Comment Re:Great if optimizing the wrong thing is your thi (Score 4, Informative) 171

The main problem isn't the size of the stuff that gets loaded. What's dozens of kb these days? Even a megabyte takes a tenth of a second to transfer on my connection. The problem is latency: it takes more than 100ms for that megabyte of data to even start flowing, let alone get up to speed. That's what the multiplexing is intended to deal with.

That said, the root cause of all this is the sheer amount of unnecessary stuff on pages these days. Fancy multiplexing or not, no request can finish faster than the one that's never made.

Comment Re:BSD is more threatening than proprietary (Score 5, Informative) 551

Well, it is, but it does sod all to protect that openness, so BSDed software often ends up less open by the time you actually get a copy of it.

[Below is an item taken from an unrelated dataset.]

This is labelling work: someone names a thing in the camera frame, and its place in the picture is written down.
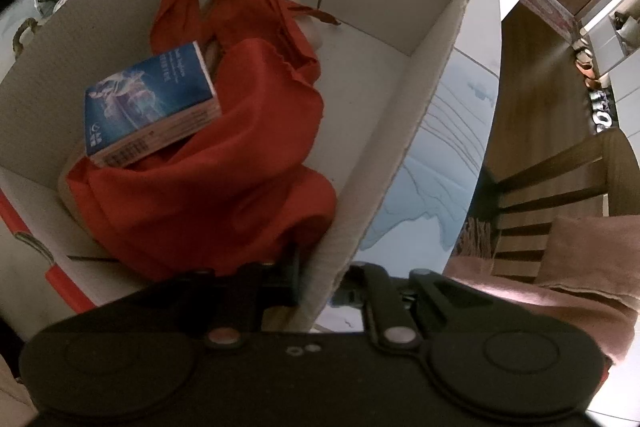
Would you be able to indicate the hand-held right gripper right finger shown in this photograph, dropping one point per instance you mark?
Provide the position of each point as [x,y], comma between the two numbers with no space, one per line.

The only stuff the GPL doesn't let you do is remove other people's freedom. That should never be a problem unless you were planning to do that in the first place.

Comment Re:Dewhat? (Score 1) 150

Needing to know the MAC address is just a limitation of the nRF24L01+ chip he was using. Conveniently though, the chip has an undocumented feature (or bug) that lets you trick it into giving the full packet, including the MAC address header. The only brute force scanning he ends up doing is to scan through all the different frequencies.

Comment Re:Dewhat? (Score 4, Informative) 150

And the "key" is xored with the plaintext to get the "encrypted" text, and the typed character is in a single byte. So you only actually need a single byte of the MAC address.

And it happens to be the first byte, which for these Microsoft keyboards is always 0xCD. So you don't even need to bother figuring out what the MAC address is.